> _Description of the task_: Here the job is to copy the data exactly and to exclude every image from it.

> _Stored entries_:

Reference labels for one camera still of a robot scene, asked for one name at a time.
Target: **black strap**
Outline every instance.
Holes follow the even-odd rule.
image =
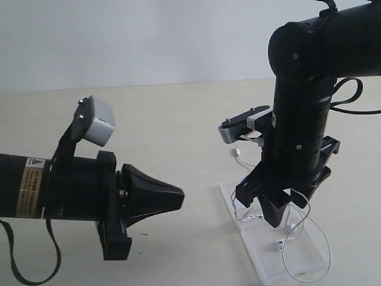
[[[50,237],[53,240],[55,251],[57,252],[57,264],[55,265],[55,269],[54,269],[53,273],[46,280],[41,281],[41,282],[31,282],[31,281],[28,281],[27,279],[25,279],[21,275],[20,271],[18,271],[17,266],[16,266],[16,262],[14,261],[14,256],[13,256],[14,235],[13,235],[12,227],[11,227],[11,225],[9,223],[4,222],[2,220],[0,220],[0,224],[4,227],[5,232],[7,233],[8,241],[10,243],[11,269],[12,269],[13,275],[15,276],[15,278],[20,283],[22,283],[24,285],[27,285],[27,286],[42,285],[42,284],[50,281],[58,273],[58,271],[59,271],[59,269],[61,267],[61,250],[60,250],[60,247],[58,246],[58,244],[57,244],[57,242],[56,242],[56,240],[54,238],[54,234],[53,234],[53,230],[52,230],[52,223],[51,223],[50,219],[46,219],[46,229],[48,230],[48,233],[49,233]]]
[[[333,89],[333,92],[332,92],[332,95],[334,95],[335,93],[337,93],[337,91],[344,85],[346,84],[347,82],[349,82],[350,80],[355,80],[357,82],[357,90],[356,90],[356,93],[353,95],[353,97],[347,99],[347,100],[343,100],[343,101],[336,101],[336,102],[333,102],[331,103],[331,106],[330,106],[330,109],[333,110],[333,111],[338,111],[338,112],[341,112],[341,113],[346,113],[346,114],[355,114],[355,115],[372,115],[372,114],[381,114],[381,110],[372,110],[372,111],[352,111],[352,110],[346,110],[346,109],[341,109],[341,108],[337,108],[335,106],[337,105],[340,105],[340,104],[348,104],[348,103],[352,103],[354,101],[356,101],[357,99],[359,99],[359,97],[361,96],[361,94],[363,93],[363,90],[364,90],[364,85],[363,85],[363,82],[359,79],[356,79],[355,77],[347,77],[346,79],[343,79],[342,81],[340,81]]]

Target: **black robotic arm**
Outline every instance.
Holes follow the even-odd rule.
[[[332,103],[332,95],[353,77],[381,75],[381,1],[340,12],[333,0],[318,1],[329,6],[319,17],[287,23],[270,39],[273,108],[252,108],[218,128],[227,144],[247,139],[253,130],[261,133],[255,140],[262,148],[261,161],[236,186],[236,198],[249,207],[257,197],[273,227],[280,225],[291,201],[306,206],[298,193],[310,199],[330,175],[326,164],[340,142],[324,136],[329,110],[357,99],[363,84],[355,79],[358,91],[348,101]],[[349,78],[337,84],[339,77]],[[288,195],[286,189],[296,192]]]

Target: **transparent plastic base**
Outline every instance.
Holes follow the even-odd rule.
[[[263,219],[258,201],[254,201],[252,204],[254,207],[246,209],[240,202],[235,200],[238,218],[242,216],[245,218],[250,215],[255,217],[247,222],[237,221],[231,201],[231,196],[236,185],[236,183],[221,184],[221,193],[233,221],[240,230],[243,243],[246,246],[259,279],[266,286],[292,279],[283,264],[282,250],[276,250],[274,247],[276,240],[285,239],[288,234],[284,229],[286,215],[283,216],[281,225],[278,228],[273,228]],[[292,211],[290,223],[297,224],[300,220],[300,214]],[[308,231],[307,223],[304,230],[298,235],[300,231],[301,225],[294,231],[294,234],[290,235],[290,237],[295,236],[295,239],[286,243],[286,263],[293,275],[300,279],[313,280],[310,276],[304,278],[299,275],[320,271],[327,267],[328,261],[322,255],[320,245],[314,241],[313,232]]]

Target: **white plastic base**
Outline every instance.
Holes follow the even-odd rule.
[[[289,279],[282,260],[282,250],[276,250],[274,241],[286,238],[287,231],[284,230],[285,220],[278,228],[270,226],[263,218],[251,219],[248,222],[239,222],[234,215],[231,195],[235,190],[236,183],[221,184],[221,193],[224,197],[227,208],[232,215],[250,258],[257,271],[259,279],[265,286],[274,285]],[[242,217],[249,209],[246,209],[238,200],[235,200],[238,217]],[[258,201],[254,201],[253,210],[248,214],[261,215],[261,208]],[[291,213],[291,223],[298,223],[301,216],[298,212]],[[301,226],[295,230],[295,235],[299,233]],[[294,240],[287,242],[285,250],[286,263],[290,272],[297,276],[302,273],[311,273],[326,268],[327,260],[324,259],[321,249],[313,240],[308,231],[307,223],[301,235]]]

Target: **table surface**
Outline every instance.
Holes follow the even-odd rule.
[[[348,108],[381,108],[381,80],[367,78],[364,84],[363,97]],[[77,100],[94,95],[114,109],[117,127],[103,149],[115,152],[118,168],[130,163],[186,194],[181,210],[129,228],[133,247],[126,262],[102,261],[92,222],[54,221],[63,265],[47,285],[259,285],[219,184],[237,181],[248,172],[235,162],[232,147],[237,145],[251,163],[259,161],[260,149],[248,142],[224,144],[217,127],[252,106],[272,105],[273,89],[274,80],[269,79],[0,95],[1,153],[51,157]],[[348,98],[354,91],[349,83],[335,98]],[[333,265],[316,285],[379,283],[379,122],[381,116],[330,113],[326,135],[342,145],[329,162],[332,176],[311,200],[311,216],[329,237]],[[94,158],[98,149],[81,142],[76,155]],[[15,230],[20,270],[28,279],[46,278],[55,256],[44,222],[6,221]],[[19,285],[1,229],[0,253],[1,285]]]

> _Output for this task_:
Reference labels for one camera still of a robot scene, asked for one name at a time.
Target: **black strap**
Outline every instance.
Holes follow the even-odd rule.
image =
[[[50,237],[53,240],[55,251],[57,252],[57,264],[55,265],[55,269],[54,269],[53,273],[46,280],[41,281],[41,282],[31,282],[31,281],[28,281],[27,279],[25,279],[21,275],[20,271],[18,271],[17,266],[16,266],[16,262],[14,261],[14,256],[13,256],[14,235],[13,235],[12,227],[11,227],[11,225],[9,223],[4,222],[2,220],[0,220],[0,224],[4,227],[5,232],[7,233],[8,241],[10,243],[11,269],[12,269],[13,275],[15,276],[15,278],[20,283],[22,283],[24,285],[27,285],[27,286],[42,285],[42,284],[50,281],[58,273],[58,271],[59,271],[59,269],[61,267],[61,250],[60,250],[60,247],[58,246],[58,244],[57,244],[57,242],[56,242],[56,240],[54,238],[54,234],[53,234],[53,230],[52,230],[52,223],[51,223],[50,219],[46,219],[46,229],[48,230],[48,233],[49,233]]]
[[[333,89],[333,92],[332,92],[332,95],[334,95],[335,93],[337,93],[337,91],[344,85],[346,84],[347,82],[349,82],[350,80],[355,80],[357,82],[357,90],[356,90],[356,93],[353,95],[353,97],[347,99],[347,100],[343,100],[343,101],[336,101],[336,102],[333,102],[331,103],[331,106],[330,106],[330,109],[333,110],[333,111],[338,111],[338,112],[341,112],[341,113],[346,113],[346,114],[355,114],[355,115],[372,115],[372,114],[381,114],[381,110],[372,110],[372,111],[352,111],[352,110],[346,110],[346,109],[341,109],[341,108],[337,108],[335,106],[337,105],[340,105],[340,104],[348,104],[348,103],[352,103],[354,101],[356,101],[357,99],[359,99],[359,97],[361,96],[361,94],[363,93],[363,90],[364,90],[364,85],[363,85],[363,82],[359,79],[356,79],[355,77],[347,77],[346,79],[343,79],[342,81],[340,81]]]

Target: **black robotic arm**
Outline every instance.
Holes follow the even-odd rule.
[[[332,103],[332,95],[353,77],[381,75],[381,1],[340,12],[333,0],[318,1],[329,6],[319,17],[287,23],[270,39],[273,108],[252,108],[218,128],[227,144],[247,139],[253,130],[261,133],[255,140],[262,148],[261,161],[236,186],[236,198],[249,207],[257,197],[273,227],[280,225],[291,201],[306,206],[298,193],[310,199],[330,175],[326,164],[340,142],[324,136],[329,110],[357,99],[363,84],[355,79],[358,91],[348,101]],[[349,78],[337,84],[339,77]],[[288,195],[286,189],[296,192]]]

Target: **transparent plastic base**
Outline every instance.
Holes follow the even-odd rule.
[[[263,219],[258,201],[254,201],[252,204],[254,207],[246,209],[240,202],[235,200],[238,218],[242,216],[245,218],[250,215],[255,217],[247,222],[237,221],[231,201],[231,196],[236,185],[236,183],[221,184],[221,193],[233,221],[240,230],[243,243],[246,246],[259,279],[266,286],[292,279],[283,264],[282,250],[276,250],[274,247],[276,240],[285,239],[288,234],[284,229],[286,215],[283,216],[281,225],[278,228],[273,228]],[[292,211],[290,223],[297,224],[300,220],[300,214]],[[308,231],[307,223],[304,230],[298,235],[300,231],[301,225],[294,231],[294,234],[290,235],[290,237],[295,236],[295,239],[286,243],[286,263],[293,275],[300,279],[313,280],[310,276],[304,278],[299,275],[320,271],[327,267],[328,261],[322,255],[320,245],[314,241],[313,232]]]

Target: **white plastic base**
Outline every instance.
Holes follow the even-odd rule.
[[[289,279],[282,260],[282,250],[276,250],[274,241],[286,238],[287,231],[284,230],[285,220],[278,228],[270,226],[263,218],[251,219],[248,222],[239,222],[234,215],[231,195],[235,190],[236,183],[221,184],[221,193],[224,197],[227,208],[232,215],[250,258],[257,271],[259,279],[265,286],[274,285]],[[242,217],[249,209],[246,209],[238,200],[235,200],[238,217]],[[258,201],[254,201],[253,210],[248,214],[261,215],[261,208]],[[291,213],[291,223],[298,223],[301,216],[298,212]],[[301,226],[295,230],[295,235],[299,233]],[[294,240],[287,242],[285,250],[286,263],[290,272],[297,276],[302,273],[311,273],[326,268],[327,260],[324,259],[321,249],[313,240],[308,231],[307,223],[301,235]]]

Target: **table surface**
Outline every instance.
Holes follow the even-odd rule.
[[[348,108],[381,108],[381,80],[367,78],[364,84],[363,97]],[[77,100],[94,95],[114,109],[117,127],[103,149],[115,152],[118,168],[130,163],[186,194],[181,210],[129,228],[133,247],[126,262],[102,261],[92,222],[54,221],[63,265],[47,285],[259,285],[219,184],[237,181],[248,172],[235,162],[232,147],[237,145],[251,163],[259,161],[260,149],[248,142],[224,144],[217,127],[252,106],[272,105],[273,89],[274,80],[269,79],[0,95],[1,153],[51,157]],[[348,98],[354,91],[349,83],[335,98]],[[333,265],[316,285],[379,283],[379,122],[381,116],[330,113],[326,135],[342,145],[329,162],[332,176],[311,200],[311,216],[329,237]],[[94,158],[98,149],[81,142],[76,155]],[[15,230],[20,270],[28,279],[46,278],[55,256],[44,222],[6,221]],[[19,285],[1,229],[0,253],[1,285]]]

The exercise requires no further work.